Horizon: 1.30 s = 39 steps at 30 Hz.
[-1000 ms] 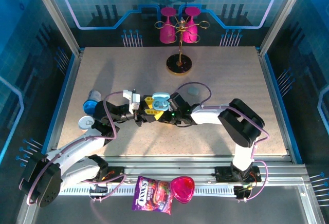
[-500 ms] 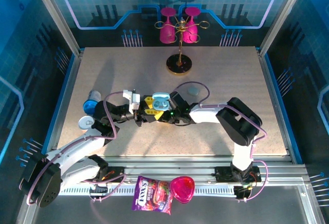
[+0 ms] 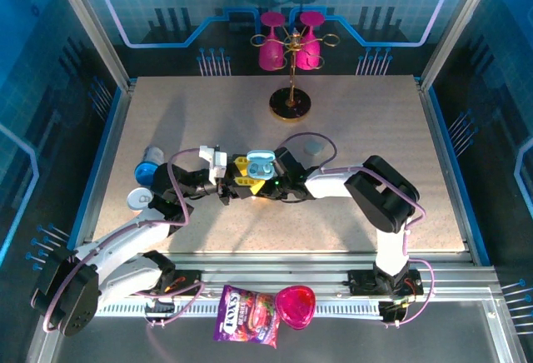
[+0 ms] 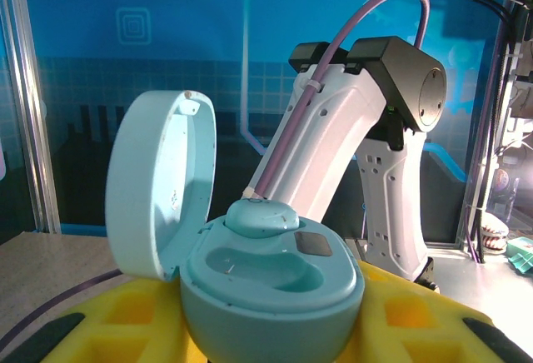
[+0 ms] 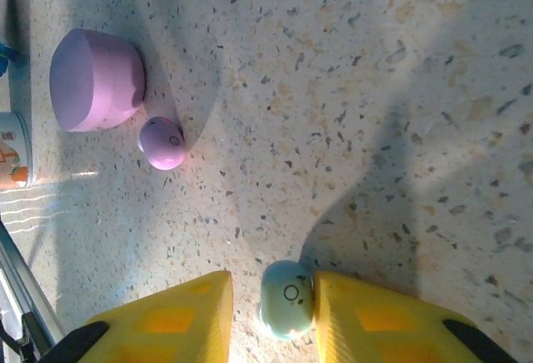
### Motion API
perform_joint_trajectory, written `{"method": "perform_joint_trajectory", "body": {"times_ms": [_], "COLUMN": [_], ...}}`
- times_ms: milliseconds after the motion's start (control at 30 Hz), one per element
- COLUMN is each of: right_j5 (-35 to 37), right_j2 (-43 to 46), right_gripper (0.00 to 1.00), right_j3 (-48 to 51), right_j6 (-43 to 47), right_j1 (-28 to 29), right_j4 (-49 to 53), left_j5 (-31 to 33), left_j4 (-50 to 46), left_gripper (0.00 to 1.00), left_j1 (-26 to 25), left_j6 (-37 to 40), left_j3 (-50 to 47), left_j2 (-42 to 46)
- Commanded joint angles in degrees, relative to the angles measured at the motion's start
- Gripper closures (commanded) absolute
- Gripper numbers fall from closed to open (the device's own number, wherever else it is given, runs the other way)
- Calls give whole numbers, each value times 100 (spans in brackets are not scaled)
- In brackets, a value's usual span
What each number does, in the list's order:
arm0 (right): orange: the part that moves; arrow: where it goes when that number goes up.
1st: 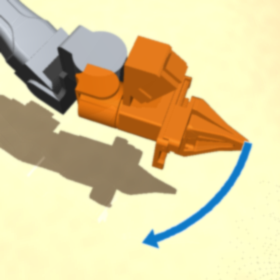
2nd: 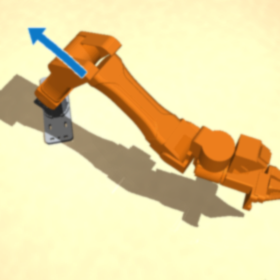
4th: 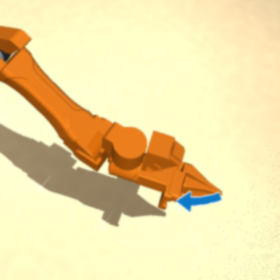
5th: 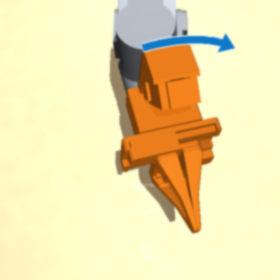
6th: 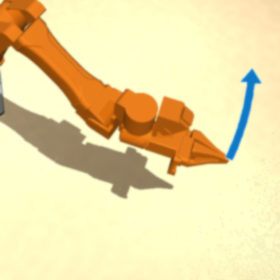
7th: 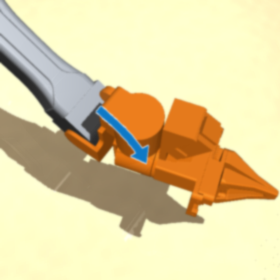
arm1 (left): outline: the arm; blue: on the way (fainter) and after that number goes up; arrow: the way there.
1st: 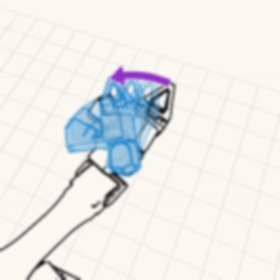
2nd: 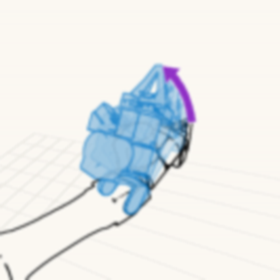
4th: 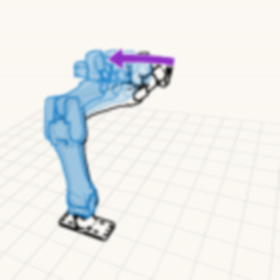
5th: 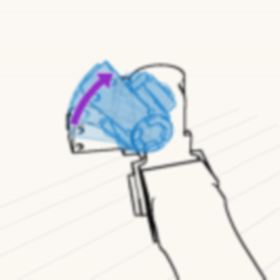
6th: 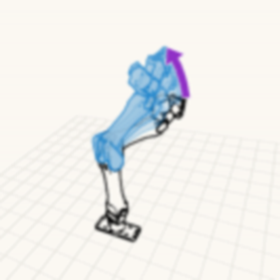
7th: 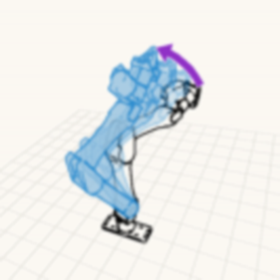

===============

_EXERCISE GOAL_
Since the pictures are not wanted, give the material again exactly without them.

_ANSWER_
Horizon: 1.30 s = 39 steps at 30 Hz.
[-1000 ms] 
[-500 ms] 
[+0 ms] 
[+0 ms] 
[+0 ms] 
### Motion API
perform_joint_trajectory, written `{"method": "perform_joint_trajectory", "body": {"times_ms": [_], "COLUMN": [_], ...}}`
- times_ms: milliseconds after the motion's start (control at 30 Hz), one per element
- COLUMN is each of: right_j5 (-35 to 37), right_j2 (-43 to 46), right_gripper (0.00 to 1.00), right_j3 (-48 to 51), right_j6 (-43 to 47), right_j1 (-28 to 29), right_j4 (-49 to 53), left_j5 (-31 to 33), left_j4 (-50 to 46), left_gripper (0.00 to 1.00), left_j1 (-26 to 25), left_j6 (-37 to 40), left_j3 (-50 to 47), left_j2 (-42 to 46)
- Commanded joint angles in degrees, relative to the angles measured at the motion's start
- Gripper closures (commanded) absolute
- Gripper numbers fall from closed to open (the device's own number, wherever else it is given, runs the other way)
- Calls give whole numbers, each value times 100 (spans in brackets are not scaled)
- In brackets, a value's usual span
What each number does, in the list's order:
arm0 (right): orange: the part that moves; arrow: where it goes when that number goes up.
1st: 
2nd: 
4th: 
5th: 
6th: 
7th: 
arm1 (left): outline: the arm; blue: on the way (fainter) and after that number goes up; arrow: the way there.
1st: 
2nd: 
4th: 
5th: 
6th: 
7th: 

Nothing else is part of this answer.